PROBLEM TO WORK ON:
All of the data below is to be repeated exactly, except for the pictures.

GIVEN MATERIAL:

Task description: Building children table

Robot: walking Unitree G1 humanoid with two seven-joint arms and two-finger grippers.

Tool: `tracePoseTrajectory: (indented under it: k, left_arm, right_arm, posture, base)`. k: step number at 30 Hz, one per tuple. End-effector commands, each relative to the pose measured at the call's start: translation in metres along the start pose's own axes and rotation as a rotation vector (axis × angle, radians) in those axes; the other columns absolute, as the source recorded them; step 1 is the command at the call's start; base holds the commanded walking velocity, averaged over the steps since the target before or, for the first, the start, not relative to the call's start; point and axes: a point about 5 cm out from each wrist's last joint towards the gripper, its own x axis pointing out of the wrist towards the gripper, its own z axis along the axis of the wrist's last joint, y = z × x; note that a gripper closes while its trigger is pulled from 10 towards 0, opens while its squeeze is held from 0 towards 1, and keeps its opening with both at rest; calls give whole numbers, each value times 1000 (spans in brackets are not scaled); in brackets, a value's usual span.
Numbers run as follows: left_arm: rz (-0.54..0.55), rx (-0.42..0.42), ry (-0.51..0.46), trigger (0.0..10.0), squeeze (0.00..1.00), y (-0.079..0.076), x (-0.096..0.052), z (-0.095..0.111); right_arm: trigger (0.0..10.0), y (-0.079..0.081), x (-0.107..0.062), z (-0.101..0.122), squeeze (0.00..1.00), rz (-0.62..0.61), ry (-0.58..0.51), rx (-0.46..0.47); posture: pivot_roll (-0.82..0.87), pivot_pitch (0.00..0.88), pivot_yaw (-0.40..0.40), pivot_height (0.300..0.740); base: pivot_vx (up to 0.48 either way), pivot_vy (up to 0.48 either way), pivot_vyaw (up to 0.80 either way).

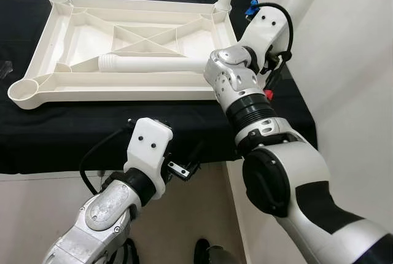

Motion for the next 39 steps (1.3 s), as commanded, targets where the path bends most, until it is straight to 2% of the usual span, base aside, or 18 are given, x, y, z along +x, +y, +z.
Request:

TASK ANSWER:
Task description: Building children table

Robot: walking Unitree G1 humanoid with two seven-joint arms and two-finger grippers.

Tool: `tracePoseTrajectory: (indented under it: k, left_arm, right_arm, posture, base)`. k: step number at 30 Hz, one per tuple. End-effector commands, each relative to the pose measured at the call's start: translation in metres along the start pose's own axes and rotation as a rotation vector (axis × angle, radians) in those axes; the other columns absolute, as the source recorded them; step 1 is the command at the call's start; base holds the commanded walking velocity, averaged over the steps since the target before or, for the first, the start, not relative to the call's start; point and axes: a point about 5 cm out from each wrist's last joint towards the gripper, its own x axis pointing out of the wrist towards the gripper, its own z axis along the axis of the wrist's last joint, y = z × x; note that a gripper closes while its trigger is pulled from 10 towards 0, opens while its squeeze is held from 0 towards 1, and keeps its opening with both at rest; calls give whole numbers, each value times 1000 (spans in brackets are not scaled); in brackets, a value's usual span.
Numbers run as follows: left_arm: rz (-0.54..0.55), rx (-0.42..0.42), ry (-0.51..0.46), trigger (0.0..10.0), squeeze (0.00..1.00), y (-0.079..0.076), x (-0.096..0.052), z (-0.095..0.111); right_arm: trigger (0.0..10.0), y (-0.079..0.081), x (-0.107..0.062), z (-0.101..0.122), squeeze (0.00..1.00), rz (-0.62..0.61), ry (-0.58..0.51), rx (-0.46..0.47); posture: pivot_roll (-0.82..0.87), pivot_pitch (0.00..0.88), pivot_yaw (-0.40..0.40), pivot_height (0.300..0.740); base: pivot_vx (up to 0.48 either way), pivot_vy (up to 0.48 either way), pivot_vyaw (up to 0.80 either way).


Motion for the next 39 steps (1.3 s), as commanded, targets where the path bends most, until it is straight to 2% of the usual span, base aside, or 18 are given, x, y, z along +x, +y, +z.
Request:

The reply to this exercise is complete.